INFORMATION SUPPLIED START

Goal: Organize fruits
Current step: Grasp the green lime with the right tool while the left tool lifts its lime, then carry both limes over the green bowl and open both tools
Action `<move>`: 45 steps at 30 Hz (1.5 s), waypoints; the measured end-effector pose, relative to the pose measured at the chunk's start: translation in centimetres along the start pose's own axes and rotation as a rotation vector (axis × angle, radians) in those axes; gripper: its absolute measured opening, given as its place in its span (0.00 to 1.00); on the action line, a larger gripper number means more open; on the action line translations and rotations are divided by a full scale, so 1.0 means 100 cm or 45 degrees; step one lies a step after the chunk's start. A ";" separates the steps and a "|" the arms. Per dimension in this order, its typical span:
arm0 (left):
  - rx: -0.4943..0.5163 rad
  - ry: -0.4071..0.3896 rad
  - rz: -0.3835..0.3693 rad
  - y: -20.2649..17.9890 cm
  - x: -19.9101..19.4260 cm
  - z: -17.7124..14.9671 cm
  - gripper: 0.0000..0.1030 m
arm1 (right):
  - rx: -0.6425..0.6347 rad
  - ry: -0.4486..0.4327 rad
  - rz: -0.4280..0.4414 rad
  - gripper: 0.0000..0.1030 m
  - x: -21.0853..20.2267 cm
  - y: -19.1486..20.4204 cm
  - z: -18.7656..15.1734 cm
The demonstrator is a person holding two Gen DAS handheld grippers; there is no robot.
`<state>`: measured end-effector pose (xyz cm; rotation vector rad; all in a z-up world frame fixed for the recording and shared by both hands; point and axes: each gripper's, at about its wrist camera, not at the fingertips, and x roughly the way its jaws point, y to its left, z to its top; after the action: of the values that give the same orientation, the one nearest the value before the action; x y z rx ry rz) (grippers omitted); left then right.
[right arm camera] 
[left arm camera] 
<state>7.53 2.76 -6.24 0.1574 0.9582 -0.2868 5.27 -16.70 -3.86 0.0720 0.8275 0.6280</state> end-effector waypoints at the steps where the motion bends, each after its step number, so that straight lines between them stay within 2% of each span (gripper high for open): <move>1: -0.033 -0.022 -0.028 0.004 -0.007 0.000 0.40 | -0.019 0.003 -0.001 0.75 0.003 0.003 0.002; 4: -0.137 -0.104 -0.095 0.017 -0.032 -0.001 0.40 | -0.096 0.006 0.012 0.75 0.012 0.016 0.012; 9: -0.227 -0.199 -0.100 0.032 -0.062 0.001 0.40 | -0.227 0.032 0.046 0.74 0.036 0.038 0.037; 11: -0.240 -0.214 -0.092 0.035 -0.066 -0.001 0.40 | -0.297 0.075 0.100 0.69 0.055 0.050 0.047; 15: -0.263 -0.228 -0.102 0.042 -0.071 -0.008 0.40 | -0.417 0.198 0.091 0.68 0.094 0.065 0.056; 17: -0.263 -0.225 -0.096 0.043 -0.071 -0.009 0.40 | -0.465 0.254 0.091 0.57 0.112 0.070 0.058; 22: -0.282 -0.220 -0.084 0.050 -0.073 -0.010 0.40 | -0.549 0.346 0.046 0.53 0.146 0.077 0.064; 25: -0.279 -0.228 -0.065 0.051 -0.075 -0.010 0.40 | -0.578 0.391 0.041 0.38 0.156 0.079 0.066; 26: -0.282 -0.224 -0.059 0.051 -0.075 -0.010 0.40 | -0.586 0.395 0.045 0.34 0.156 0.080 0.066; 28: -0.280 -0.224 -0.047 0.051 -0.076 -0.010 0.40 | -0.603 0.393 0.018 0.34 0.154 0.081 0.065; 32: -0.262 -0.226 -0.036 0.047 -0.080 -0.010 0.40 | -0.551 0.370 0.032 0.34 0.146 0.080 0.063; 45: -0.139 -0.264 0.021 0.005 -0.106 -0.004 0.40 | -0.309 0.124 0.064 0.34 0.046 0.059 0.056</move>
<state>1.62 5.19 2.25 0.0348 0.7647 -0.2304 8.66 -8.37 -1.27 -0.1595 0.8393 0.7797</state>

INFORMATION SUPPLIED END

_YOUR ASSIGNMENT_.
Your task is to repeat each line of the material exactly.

_WORKED SOLUTION_.
Goal: Organize fruits
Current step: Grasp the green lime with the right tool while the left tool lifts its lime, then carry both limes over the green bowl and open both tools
Action `<move>`: 45 steps at 30 Hz (1.5 s), waypoints; the measured end-effector pose, relative to the pose measured at the chunk's start: translation in centimetres along the start pose's own axes and rotation as a rotation vector (axis × angle, radians) in those axes; gripper: its absolute measured opening, given as its place in its span (0.00 to 1.00); on the action line, a larger gripper number means more open; on the action line translations and rotations are divided by a full scale, so 1.0 means 100 cm or 45 degrees; step one lies a step after the chunk's start. A ";" separates the steps and a "|" the arms. Per dimension in this order, its typical span:
arm0 (left):
  - rx: -0.4943..0.5163 rad
  - ry: -0.4071..0.3896 rad
  - rz: -0.3835..0.3693 rad
  - y: -20.2649..17.9890 cm
  - x: -19.9101..19.4260 cm
  - z: -17.7124..14.9671 cm
  - gripper: 0.0000..0.1030 m
arm1 (right):
  - rx: -0.6425..0.6347 rad
  - ry: -0.4486..0.4327 rad
  - rz: -0.4280..0.4414 rad
  - gripper: 0.0000..0.1030 m
  - x: -21.0853..20.2267 cm
  - y: -19.1486..20.4204 cm
  - z: -18.7656..15.1734 cm
The demonstrator is a person holding two Gen DAS handheld grippers; there is no robot.
`<state>`: measured end-effector pose (xyz cm; rotation vector rad; all in a z-up world frame fixed for the recording and shared by both hands; point and axes: each gripper's, at about its wrist camera, not at the fingertips, and x roughly the way its jaws point, y to its left, z to its top; after the action: of the values that give the same orientation, the one nearest the value before the action; x y z rx ry rz) (grippers omitted); left then right.
[right arm camera] 
[left arm camera] 
<state>7.53 2.76 -6.24 0.1574 0.9582 -0.2868 5.27 -16.70 -3.86 0.0720 0.8275 0.6280</state> end-effector waypoints at the steps where the motion bends, each after its step number, so that straight lines between them stay within 2% of each span (gripper high for open): <move>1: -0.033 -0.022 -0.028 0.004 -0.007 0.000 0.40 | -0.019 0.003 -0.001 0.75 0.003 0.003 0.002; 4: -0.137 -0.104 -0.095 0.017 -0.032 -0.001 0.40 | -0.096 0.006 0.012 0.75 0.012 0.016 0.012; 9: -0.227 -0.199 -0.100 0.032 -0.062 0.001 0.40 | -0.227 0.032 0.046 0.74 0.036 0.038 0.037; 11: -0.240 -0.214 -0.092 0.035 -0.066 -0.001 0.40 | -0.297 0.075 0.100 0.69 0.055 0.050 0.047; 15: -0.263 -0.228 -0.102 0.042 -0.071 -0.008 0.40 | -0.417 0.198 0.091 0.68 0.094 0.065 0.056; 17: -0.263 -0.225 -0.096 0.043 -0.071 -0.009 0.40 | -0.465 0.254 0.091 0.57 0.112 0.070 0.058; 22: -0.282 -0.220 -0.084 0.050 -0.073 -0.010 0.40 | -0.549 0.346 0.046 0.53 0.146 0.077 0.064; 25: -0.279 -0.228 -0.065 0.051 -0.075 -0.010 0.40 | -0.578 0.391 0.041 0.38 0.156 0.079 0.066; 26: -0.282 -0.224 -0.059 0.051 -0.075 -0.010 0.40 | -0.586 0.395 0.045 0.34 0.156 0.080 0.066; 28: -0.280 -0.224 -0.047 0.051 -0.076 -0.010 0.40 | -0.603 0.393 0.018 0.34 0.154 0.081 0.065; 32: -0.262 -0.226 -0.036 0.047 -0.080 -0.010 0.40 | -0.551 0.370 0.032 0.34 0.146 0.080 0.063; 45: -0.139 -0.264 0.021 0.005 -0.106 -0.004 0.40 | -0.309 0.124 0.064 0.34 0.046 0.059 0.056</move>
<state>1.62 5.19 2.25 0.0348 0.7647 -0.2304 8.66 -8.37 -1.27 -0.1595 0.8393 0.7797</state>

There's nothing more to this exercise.